PROBLEM TO SOLVE: If a line below includes the string "hand", copy it.

DATA FOR ANALYSIS:
· · · · ·

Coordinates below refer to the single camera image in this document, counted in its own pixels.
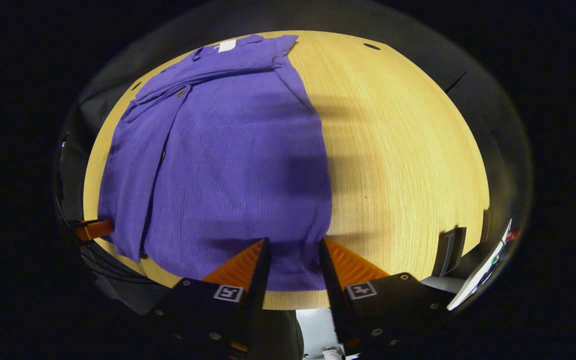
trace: purple shirt
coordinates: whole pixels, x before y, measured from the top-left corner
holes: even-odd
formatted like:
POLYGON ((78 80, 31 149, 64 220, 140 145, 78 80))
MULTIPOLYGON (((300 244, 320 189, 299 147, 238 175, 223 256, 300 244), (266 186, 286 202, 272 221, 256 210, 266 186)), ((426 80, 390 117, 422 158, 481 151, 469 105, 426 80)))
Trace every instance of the purple shirt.
POLYGON ((332 194, 322 121, 287 57, 296 40, 202 47, 140 89, 99 195, 117 253, 201 279, 269 237, 268 290, 325 288, 318 243, 332 194))

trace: white label
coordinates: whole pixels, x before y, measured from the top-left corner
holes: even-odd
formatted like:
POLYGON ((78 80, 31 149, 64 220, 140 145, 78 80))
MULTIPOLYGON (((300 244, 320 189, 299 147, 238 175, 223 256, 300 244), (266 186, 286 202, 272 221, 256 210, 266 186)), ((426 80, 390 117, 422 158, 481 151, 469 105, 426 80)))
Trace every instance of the white label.
POLYGON ((219 44, 219 51, 217 52, 221 53, 222 51, 233 50, 235 48, 235 44, 237 44, 237 39, 229 39, 228 41, 224 41, 219 44))

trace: wood grain
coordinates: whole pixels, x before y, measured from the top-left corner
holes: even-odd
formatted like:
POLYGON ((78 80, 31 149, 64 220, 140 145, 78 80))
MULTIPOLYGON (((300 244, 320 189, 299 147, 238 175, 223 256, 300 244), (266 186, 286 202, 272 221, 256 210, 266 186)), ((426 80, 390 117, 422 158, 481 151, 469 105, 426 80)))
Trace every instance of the wood grain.
MULTIPOLYGON (((442 231, 466 227, 464 253, 476 246, 482 212, 489 207, 486 172, 466 121, 442 89, 382 43, 333 32, 259 33, 285 34, 299 35, 288 58, 322 121, 333 193, 327 235, 390 274, 407 271, 419 280, 432 273, 442 231)), ((143 84, 187 55, 135 80, 103 123, 86 170, 87 220, 97 218, 101 177, 119 118, 143 84)), ((150 258, 137 264, 117 255, 113 244, 95 241, 151 280, 167 287, 180 280, 150 258)), ((268 291, 263 307, 328 305, 325 290, 268 291)))

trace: red object
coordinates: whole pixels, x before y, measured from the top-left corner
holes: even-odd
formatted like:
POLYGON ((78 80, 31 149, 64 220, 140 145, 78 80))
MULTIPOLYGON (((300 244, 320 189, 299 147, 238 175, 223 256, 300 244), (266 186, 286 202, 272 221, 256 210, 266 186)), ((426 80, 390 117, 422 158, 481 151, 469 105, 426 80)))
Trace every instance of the red object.
POLYGON ((511 240, 517 239, 519 237, 519 230, 520 228, 515 228, 514 230, 510 231, 508 236, 505 237, 505 241, 509 242, 511 240))

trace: round table
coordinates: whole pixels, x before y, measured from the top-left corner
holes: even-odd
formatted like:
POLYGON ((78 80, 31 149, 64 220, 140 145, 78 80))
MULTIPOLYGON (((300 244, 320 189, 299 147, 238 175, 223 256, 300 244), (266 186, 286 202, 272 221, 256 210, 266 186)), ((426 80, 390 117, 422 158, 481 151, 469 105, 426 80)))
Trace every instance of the round table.
MULTIPOLYGON (((409 272, 418 280, 432 273, 441 232, 467 228, 462 253, 474 248, 490 204, 489 184, 473 134, 444 91, 376 41, 321 31, 258 33, 286 34, 299 35, 288 58, 322 122, 333 196, 327 236, 389 274, 409 272)), ((143 84, 188 54, 135 80, 105 119, 87 162, 86 220, 98 217, 101 178, 119 118, 143 84)), ((150 258, 135 263, 117 255, 113 244, 95 241, 162 285, 171 288, 181 279, 150 258)), ((328 305, 325 290, 268 291, 263 308, 328 305)))

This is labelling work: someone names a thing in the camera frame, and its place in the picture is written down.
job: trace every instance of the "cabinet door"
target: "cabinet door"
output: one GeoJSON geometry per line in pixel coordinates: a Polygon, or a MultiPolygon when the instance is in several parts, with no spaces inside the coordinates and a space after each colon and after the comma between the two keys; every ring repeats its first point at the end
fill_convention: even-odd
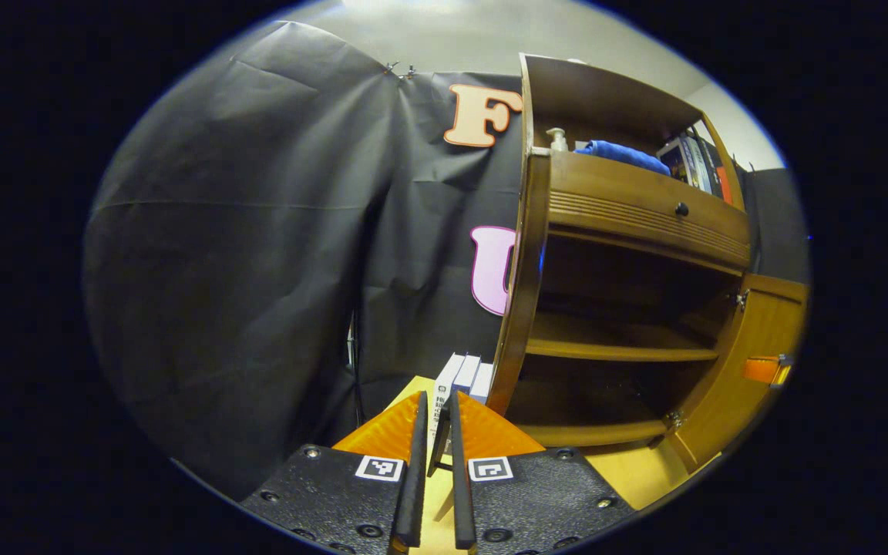
{"type": "Polygon", "coordinates": [[[755,418],[769,384],[743,376],[750,356],[795,355],[806,315],[806,285],[746,274],[745,310],[728,328],[722,353],[681,407],[683,424],[668,438],[688,471],[722,451],[755,418]]]}

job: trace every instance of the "screw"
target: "screw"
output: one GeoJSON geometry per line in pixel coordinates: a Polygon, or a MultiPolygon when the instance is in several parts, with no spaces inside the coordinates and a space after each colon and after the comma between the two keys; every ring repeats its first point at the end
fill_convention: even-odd
{"type": "Polygon", "coordinates": [[[307,530],[301,530],[301,528],[293,528],[293,530],[290,531],[292,533],[300,535],[300,537],[306,537],[307,540],[316,540],[316,538],[314,538],[314,534],[309,533],[309,531],[307,530]]]}
{"type": "Polygon", "coordinates": [[[577,541],[577,536],[572,535],[571,537],[565,537],[563,540],[555,543],[553,545],[553,548],[556,549],[558,547],[563,547],[563,546],[567,545],[568,543],[574,543],[575,541],[577,541]]]}
{"type": "Polygon", "coordinates": [[[379,526],[373,526],[372,524],[362,524],[362,526],[355,529],[364,537],[380,537],[382,535],[382,528],[379,526]]]}
{"type": "Polygon", "coordinates": [[[512,533],[509,530],[504,530],[503,528],[493,528],[492,530],[487,530],[486,533],[482,535],[482,540],[491,541],[491,542],[500,542],[508,540],[512,537],[512,533]]]}

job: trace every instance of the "pink letter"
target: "pink letter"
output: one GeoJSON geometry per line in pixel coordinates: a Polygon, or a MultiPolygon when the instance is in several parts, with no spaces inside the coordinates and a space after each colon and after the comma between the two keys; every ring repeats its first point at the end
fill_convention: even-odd
{"type": "Polygon", "coordinates": [[[475,264],[472,266],[472,295],[487,311],[503,316],[509,291],[505,267],[516,242],[516,232],[505,227],[483,225],[472,230],[475,264]]]}

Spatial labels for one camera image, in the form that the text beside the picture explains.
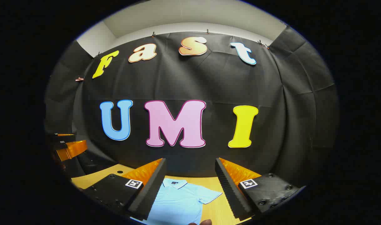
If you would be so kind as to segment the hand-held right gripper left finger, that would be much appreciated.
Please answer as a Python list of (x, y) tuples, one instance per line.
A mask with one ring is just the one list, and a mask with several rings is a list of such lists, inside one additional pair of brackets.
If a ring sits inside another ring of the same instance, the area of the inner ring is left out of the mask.
[(109, 174), (83, 193), (113, 213), (146, 220), (167, 171), (160, 158), (124, 175)]

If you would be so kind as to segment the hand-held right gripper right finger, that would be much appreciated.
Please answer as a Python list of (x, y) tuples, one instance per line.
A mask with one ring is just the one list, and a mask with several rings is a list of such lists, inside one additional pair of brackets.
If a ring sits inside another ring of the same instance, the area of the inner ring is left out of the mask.
[(240, 220), (273, 214), (305, 189), (274, 173), (261, 175), (223, 158), (216, 158), (215, 172), (234, 217)]

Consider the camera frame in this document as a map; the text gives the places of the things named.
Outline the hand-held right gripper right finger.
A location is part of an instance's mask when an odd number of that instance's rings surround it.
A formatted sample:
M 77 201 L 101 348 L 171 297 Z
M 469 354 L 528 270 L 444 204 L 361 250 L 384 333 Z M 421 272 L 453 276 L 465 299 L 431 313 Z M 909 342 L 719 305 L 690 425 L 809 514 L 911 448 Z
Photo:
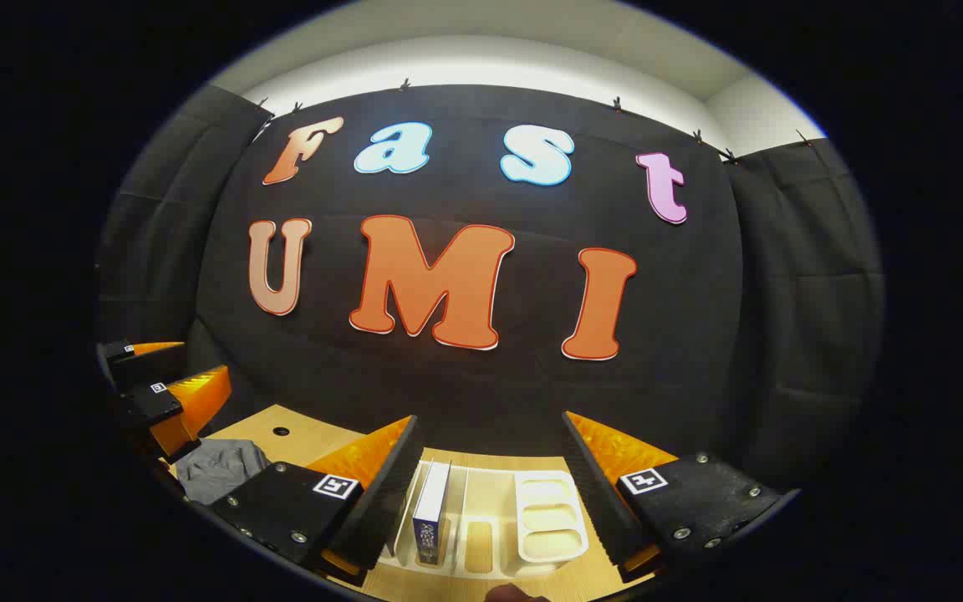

· · · · ·

YOUR SOLUTION:
If you would be so kind as to segment the hand-held right gripper left finger, that would be much appreciated.
If you would be so kind as to segment the hand-held right gripper right finger, that would be much appreciated.
Outline the hand-held right gripper right finger.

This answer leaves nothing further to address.